An article by reporter Joe Rose in the Oregonian this morning shares the news that Mayor Sam Adams is cutting a larger slice of the city's budget pie for bikes. But it also seriously implies that that larger slice is taking away funding for motor vehicle projects, which is just plain wrong.
Here's the key paragraph:
In fact, Portland quietly boosted the amount of uncommitted transportation funding it spends on bike projects from just 1 percent to 17 percent — or $2.8 million — in the budget adopted last June. Meanwhile, it slashed the amount allocated to motor vehicle projects by 22 percent.

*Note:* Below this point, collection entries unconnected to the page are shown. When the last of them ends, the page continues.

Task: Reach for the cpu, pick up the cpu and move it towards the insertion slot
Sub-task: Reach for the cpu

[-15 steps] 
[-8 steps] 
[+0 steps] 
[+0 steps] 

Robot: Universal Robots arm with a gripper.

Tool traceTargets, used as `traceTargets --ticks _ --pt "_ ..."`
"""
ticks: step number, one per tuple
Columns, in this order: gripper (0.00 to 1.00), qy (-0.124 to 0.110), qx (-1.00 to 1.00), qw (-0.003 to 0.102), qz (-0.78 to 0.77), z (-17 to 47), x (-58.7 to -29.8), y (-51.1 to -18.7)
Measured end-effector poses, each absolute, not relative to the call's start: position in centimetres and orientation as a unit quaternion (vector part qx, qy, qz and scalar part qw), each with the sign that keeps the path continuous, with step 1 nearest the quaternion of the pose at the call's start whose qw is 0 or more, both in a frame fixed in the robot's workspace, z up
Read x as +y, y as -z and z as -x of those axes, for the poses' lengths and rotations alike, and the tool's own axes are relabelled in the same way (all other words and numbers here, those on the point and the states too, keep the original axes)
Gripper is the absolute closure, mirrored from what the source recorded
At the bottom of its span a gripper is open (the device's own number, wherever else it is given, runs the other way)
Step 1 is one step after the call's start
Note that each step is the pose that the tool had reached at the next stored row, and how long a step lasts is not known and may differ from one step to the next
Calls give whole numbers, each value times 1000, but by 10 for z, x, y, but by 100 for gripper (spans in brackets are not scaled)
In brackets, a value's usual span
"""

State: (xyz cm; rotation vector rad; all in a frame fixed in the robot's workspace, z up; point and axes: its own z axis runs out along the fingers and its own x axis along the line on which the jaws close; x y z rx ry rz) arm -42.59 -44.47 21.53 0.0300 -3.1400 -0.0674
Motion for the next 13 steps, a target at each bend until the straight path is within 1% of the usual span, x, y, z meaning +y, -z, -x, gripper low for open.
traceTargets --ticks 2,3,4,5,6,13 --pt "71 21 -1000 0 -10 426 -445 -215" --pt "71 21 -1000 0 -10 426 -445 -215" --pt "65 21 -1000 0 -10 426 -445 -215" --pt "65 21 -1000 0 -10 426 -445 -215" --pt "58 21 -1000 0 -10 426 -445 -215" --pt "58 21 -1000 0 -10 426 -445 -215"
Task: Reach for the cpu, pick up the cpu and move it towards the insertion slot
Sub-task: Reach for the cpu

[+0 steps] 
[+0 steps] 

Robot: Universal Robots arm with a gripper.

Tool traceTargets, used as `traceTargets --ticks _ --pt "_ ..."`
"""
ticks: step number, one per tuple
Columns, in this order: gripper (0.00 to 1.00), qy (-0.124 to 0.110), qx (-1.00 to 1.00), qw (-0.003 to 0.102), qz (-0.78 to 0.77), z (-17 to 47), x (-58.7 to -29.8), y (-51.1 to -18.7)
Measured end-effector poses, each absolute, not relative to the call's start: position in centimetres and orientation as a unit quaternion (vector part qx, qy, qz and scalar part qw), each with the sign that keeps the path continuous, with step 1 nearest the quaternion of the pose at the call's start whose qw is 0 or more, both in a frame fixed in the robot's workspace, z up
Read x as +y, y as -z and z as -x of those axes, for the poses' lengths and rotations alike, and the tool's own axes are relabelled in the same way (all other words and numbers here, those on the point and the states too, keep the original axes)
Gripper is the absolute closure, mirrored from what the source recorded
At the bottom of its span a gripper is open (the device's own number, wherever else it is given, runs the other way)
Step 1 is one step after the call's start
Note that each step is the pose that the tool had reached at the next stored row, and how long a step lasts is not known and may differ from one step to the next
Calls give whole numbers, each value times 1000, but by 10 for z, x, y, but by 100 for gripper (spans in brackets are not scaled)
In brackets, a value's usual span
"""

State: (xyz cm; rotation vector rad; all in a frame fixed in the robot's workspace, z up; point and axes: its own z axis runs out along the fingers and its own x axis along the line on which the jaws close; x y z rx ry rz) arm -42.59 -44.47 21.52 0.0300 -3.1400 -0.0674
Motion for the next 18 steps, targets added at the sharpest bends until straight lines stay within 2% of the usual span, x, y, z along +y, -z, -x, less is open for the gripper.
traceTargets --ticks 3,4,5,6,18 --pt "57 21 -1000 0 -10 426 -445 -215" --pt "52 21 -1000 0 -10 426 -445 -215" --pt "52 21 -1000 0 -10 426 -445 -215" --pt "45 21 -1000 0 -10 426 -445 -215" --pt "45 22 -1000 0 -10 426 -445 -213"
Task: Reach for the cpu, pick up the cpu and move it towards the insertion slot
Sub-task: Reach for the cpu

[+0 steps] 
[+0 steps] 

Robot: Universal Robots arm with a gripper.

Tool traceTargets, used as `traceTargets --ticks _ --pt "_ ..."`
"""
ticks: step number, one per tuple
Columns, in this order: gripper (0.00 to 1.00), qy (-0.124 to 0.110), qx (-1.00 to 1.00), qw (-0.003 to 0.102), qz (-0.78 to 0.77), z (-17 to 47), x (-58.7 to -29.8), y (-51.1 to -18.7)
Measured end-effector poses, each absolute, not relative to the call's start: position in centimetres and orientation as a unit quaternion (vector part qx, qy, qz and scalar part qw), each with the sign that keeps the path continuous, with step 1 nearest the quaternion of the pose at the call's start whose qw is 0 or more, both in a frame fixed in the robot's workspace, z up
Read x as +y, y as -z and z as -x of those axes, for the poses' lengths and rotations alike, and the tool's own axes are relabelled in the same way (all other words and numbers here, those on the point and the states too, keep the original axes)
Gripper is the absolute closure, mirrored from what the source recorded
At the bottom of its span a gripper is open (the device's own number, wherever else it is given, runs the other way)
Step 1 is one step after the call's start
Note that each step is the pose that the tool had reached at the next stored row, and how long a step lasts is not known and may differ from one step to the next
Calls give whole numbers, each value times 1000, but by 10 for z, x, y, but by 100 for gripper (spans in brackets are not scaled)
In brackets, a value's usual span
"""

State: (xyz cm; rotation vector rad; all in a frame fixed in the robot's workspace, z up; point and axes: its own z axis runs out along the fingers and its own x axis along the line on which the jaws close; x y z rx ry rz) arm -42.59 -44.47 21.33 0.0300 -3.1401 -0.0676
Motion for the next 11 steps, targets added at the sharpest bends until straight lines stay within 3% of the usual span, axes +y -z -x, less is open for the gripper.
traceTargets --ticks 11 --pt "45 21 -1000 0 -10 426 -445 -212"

True. Sort of. Thanks to new money from the state, the amount of money spent on bikes AND cars has greatly increased. The city's General Transportation Revenue this fiscal year is $10.6 million larger than it was last year, so both the bike and car slices of the pie are larger.
The nitty-gritty of this is a bit wonky, so bear with me.

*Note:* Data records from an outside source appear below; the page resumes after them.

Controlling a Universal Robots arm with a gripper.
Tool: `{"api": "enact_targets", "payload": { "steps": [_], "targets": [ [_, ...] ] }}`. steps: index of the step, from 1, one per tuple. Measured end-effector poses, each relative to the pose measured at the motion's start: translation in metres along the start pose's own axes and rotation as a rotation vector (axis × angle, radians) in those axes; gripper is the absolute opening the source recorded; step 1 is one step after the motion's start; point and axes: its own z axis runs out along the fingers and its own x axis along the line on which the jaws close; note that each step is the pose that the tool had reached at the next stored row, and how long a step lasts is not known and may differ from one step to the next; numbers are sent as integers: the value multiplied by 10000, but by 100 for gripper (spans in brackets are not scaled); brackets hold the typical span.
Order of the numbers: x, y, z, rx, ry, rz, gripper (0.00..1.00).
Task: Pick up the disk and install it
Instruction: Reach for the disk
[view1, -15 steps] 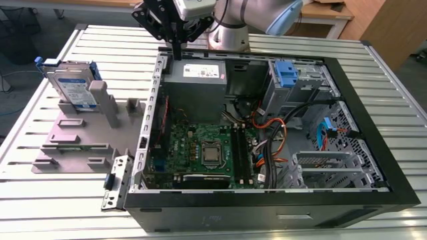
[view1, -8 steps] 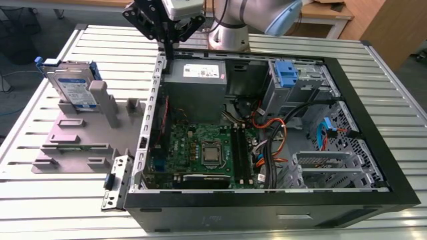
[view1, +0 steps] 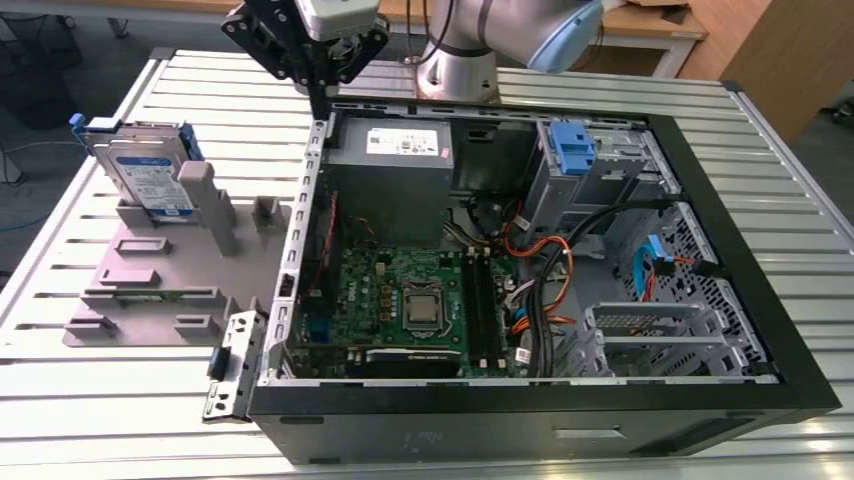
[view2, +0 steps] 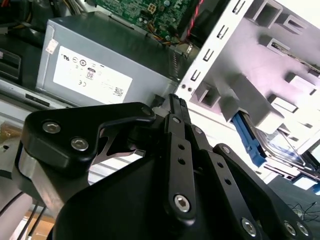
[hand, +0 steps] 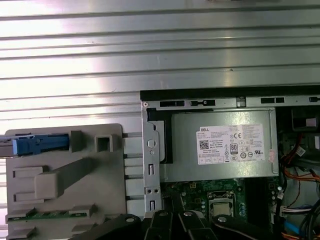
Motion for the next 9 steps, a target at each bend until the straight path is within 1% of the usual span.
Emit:
{"api": "enact_targets", "payload": {
  "steps": [3, 9],
  "targets": [
    [90, -7, 1, 0, 0, -1, 11],
    [329, -25, 5, 0, -1, 1, 11]
  ]
}}
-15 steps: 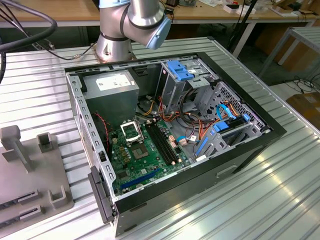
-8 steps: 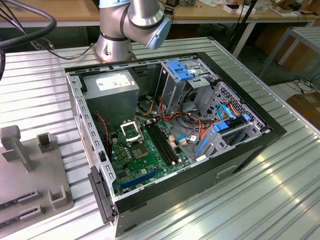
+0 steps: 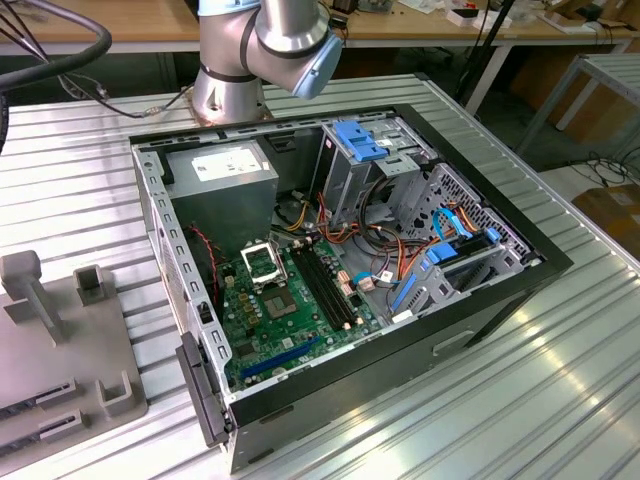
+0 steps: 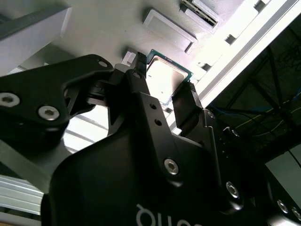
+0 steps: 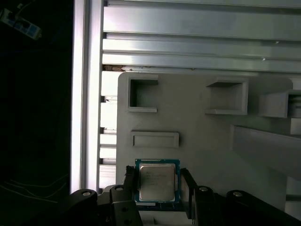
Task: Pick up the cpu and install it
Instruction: 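Pick up the cpu and move it towards the insertion slot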
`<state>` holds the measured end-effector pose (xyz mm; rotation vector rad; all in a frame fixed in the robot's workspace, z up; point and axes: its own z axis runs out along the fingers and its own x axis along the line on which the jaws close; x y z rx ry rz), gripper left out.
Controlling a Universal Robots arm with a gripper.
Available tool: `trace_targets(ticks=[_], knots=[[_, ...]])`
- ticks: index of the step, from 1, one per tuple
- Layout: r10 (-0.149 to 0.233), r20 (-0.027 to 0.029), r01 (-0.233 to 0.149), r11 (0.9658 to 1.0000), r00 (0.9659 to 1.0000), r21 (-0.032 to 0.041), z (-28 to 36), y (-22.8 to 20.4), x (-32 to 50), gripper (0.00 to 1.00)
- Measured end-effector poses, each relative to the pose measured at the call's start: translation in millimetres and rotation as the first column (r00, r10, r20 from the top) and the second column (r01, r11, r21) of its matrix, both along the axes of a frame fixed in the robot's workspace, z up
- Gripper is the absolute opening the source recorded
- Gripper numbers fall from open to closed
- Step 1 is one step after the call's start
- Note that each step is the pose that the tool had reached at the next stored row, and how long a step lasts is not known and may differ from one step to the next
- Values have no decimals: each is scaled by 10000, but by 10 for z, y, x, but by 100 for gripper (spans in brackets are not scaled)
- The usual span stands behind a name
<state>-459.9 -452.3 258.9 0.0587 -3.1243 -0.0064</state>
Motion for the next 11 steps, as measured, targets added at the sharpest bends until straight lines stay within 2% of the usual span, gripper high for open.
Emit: trace_targets(ticks=[11], knots=[[0,0,0,10000,10000,0,49,0,0,48]])
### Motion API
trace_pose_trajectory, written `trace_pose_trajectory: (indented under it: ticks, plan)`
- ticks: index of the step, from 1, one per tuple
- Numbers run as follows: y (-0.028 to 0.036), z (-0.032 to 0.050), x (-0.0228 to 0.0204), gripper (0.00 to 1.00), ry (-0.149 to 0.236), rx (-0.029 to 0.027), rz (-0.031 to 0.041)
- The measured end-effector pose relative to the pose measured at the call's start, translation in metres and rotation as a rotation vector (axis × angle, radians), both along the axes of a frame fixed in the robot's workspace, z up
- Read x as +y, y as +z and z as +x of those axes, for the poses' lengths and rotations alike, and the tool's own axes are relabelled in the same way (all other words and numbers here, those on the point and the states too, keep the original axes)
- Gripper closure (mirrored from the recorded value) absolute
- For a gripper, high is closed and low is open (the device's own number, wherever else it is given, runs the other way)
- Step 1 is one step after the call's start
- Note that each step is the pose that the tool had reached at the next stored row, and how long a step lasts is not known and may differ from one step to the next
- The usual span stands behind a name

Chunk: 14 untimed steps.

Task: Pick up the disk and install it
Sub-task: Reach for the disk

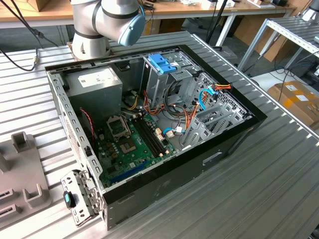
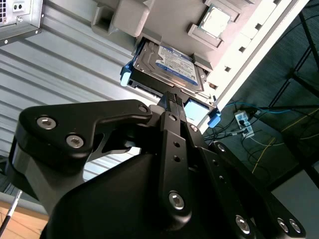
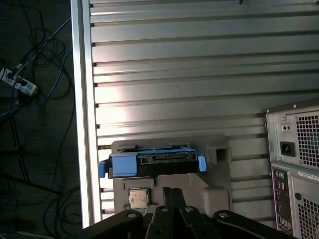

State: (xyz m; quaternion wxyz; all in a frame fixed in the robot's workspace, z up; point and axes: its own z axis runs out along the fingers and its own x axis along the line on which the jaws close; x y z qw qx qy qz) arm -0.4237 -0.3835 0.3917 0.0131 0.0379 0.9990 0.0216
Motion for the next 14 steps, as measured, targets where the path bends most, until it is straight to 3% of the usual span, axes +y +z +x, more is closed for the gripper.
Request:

In 2009-2010, Portland allocated $58,852 from its General Transportation Revenue (GTR) to bike projects and $4,480,6888 to car projects. That's a split of 1.12 percent of the budget for bikes and 85.26 percent for cars. Then, the legislature passed a major transportation bill (HB2001), which gave Portland $92 million over the next five years to spend however it wants. Mayor Adams decided to dedicate a large chunk of that money to bikes, but the total spending on car and pedestrian projects grew, too.

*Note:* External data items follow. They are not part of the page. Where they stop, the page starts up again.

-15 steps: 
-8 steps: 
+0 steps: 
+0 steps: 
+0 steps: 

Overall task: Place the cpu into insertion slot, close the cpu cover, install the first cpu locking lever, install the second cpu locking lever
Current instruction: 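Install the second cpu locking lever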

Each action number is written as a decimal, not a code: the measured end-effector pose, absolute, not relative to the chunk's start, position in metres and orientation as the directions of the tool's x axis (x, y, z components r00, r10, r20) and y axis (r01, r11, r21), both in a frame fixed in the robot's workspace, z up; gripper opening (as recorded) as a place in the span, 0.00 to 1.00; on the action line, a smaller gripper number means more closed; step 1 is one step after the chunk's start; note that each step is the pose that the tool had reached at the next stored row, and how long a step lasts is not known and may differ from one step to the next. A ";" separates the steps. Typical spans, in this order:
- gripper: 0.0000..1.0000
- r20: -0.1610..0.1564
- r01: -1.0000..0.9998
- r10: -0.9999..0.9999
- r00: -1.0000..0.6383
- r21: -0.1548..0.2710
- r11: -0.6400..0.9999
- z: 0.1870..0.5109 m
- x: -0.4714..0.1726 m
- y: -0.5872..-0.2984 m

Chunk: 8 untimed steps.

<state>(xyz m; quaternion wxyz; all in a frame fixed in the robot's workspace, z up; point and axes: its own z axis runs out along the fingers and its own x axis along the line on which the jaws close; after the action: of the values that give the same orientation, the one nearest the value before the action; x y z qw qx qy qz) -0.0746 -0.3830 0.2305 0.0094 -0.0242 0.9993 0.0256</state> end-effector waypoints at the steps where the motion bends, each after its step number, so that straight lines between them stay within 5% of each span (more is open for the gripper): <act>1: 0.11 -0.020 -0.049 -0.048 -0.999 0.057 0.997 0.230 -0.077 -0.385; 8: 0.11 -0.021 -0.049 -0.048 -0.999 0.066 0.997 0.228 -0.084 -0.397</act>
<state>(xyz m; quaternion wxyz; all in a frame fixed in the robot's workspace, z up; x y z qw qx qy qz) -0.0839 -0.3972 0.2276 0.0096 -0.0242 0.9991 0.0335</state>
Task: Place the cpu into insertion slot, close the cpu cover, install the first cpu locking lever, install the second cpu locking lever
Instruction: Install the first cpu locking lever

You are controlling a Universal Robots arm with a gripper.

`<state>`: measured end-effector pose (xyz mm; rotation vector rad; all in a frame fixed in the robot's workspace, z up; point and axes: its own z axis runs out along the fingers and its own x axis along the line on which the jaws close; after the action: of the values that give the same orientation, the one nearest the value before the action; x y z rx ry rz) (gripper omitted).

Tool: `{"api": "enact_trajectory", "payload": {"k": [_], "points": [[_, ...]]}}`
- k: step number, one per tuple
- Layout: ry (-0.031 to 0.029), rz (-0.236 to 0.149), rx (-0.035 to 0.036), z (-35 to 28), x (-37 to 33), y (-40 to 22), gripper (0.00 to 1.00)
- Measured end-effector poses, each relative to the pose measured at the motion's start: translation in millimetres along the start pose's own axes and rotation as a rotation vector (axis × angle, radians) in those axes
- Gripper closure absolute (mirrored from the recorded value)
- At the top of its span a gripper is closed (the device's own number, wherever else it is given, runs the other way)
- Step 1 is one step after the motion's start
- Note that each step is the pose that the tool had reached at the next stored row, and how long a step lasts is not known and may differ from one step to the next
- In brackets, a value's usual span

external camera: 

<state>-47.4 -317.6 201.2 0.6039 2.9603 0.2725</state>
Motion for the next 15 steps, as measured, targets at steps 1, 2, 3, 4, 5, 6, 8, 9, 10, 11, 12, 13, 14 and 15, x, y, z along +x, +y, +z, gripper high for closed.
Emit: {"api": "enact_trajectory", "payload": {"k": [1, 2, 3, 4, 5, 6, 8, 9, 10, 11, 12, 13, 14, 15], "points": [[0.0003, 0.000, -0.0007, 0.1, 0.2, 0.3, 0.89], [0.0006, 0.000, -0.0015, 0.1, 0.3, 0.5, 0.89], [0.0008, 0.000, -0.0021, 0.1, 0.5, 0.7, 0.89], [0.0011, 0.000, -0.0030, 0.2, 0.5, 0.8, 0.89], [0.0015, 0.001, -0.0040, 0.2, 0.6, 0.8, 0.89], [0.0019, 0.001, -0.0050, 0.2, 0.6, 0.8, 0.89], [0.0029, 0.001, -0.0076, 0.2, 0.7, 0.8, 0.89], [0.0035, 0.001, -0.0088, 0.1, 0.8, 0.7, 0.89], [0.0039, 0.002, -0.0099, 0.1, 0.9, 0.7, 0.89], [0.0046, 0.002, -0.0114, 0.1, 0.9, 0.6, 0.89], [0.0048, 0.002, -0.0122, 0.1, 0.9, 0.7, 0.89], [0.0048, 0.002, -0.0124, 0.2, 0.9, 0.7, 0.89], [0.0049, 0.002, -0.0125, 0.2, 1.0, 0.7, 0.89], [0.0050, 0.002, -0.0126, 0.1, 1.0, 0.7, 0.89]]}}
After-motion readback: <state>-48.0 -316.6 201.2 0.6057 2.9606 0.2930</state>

In the current budget, 2010-2011, Portland is allocating 17.42 percent of its GTR budget to bike projects, which comes out to $2,761,408 (4,692 times larger!). The amount to spend on car projects in the GTR jumped to $9,888,705, more than doubling, but only 62.37 percent of budget.
So, yes, the percent of the city's transportation money spent on cars has decreased while the percent spent on bikes has increased. But overall, nothing has been "slashed"—there's more money for both modes.
Leaving out these overall budget figures creates the skewed perception that spending on bike projects is cutting into money that would typically be spent on cars. As is, the article is sure to generate a lot of hate mail for the mayor.
For transportation nerds who are interested in where, exactly, that money is all going, a list of bike and car projects being funded with this year's discretionary budget is below the cut.
UPDATE: Joe Rose posted a response this afternoon online. "Yes, the coffers are fuller," he writes. "The story wasn't about the size of the pie, but the size of the pieces." I still think it's highly relevant to mention this size of the pie in a story about the growing size of the pieces.